Hi everyone,
Mikhail, Data Analyst Extraordinaire, recently published his report, "From Zero to Hero"[1] on the relationship between various features of queries as strings (rather than the content of the query) and those queries getting no results.
Today for my 10% project I took a quick look at the two most impactful features, quotes and question marks. These two features stood out in Mikhail's report as having both relatively high volume and a relatively higher chance of getting no results.
I'm not planning on doing a more formal report right now, though I will probably copy this email to my Notes page.
Quotes make sense, as we try to get an exact match for strings inside quotes, which limits our options for making a match. Question marks are actually a little-known, little-used, poorly documented, and poorly understood wildcard: they stand for any single character. Most users use them to ask questions.
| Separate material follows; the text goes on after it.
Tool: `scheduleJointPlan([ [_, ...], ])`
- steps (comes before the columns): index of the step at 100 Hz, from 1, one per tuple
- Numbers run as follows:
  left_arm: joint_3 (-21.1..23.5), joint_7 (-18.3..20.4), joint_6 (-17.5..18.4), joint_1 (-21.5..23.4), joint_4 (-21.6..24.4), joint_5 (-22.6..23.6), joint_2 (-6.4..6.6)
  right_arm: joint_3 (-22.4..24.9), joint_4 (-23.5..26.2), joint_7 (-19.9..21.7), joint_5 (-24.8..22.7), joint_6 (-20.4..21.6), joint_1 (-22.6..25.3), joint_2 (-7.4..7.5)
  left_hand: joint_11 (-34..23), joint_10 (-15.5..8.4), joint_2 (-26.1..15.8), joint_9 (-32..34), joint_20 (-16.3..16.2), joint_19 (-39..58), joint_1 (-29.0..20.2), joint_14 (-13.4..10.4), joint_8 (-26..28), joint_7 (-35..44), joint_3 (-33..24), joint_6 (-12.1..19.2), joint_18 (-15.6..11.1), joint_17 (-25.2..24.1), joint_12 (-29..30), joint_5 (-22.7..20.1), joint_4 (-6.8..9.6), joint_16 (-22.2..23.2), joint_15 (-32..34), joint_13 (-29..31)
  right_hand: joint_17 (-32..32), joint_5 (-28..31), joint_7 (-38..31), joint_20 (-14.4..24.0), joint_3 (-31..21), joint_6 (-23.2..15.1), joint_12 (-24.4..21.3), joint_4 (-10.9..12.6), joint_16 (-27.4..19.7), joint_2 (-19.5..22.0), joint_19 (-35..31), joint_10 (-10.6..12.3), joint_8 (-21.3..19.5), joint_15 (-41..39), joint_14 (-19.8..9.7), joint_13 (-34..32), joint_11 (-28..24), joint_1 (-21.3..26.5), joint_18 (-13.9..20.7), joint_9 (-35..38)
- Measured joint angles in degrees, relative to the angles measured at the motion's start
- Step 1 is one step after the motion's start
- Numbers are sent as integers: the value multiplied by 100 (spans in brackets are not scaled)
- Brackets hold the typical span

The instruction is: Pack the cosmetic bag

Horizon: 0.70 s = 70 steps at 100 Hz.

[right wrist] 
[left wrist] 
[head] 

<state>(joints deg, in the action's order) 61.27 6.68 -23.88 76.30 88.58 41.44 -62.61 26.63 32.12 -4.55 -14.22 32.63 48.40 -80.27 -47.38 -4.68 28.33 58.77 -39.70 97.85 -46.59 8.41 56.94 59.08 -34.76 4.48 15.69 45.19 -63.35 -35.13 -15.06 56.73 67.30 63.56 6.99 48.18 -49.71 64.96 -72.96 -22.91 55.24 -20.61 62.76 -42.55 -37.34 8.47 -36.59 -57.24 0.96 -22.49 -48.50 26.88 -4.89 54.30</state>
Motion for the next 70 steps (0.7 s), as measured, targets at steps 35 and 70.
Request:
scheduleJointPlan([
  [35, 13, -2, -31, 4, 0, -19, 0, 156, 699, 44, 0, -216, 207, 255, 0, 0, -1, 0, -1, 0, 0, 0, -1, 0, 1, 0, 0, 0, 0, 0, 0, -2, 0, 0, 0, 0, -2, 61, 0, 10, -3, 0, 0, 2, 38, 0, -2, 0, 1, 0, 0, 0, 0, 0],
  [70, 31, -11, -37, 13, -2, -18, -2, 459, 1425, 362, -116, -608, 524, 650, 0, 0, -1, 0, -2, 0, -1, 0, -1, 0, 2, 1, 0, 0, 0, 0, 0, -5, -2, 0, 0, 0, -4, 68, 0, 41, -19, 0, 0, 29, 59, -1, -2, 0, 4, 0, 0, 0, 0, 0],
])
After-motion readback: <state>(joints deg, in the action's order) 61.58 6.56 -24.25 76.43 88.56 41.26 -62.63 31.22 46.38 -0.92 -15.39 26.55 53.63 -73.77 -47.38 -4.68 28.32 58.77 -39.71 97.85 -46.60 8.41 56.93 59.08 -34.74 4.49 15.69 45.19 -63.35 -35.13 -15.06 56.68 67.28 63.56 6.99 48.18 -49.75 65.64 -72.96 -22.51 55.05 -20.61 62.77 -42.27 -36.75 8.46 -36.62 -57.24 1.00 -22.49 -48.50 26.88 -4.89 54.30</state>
I took a random sample of 50,000 English Wikipedia queries (using my now-favorite criteria at [2]—basically, full text queries from normal humans (as best as we can tell) with fewer than 3 results). I extracted all the queries with quotes (170) and all the queries that ended in question marks, that is, looked like questions (274). There were 4 queries that were all questions and spaces (e.g., ???? ???????? ????)—they caused problems as they are very expensive queries that repeatedly failed on the test cluster, so I discarded them. I also took a random sub-sample of 1K queries from the larger sample of 50K.
All samples had plenty of gibberish queries (e.g., "fhdsfhsdjkfgdsjklgsdl"?), queries in other languages, and the other usual cruft.
*For the sample with quotes,* I used Relevance Forge to compare the results of running queries as is vs replacing quotes with spaces. The summary stats are below. The zero results rate for queries with quotes went down by almost half, and more than half of queries has changes in their top 5 results. The TotalHits stats are wildly skewed by one query that increased it's results by over 300,000. (There always seems to be an outlier!)
*Metrics:* *Query Count:* 170 Num TotalHits Changed: μ: 3049.99; σ: 26435.14; median: 1.00
*Zero Results:* 38.2% (-37.1%) *Top 5 Sorted Results Differ:* 51.8% *Top 5 Unsorted Results Differ:* 51.2% Num Top 5 Results Changed: μ: 2.14; σ: 2.30; median: 1.00
*For the sample with question marks, *I used Relevance Forge to compare the results of running queries as is vs dropping all trailing question marks and spaces. Some queries ended in multiple question marks (removed), and some queries had other question marks in the middle of the query (kept). The summary stats are below. The summary is similar to those with quotes: almost half of the zero results queries got results, and more than half of all queries had changes to their top 5 results, and the mean number of total hits is blown out by one query that got more than 300K additional results.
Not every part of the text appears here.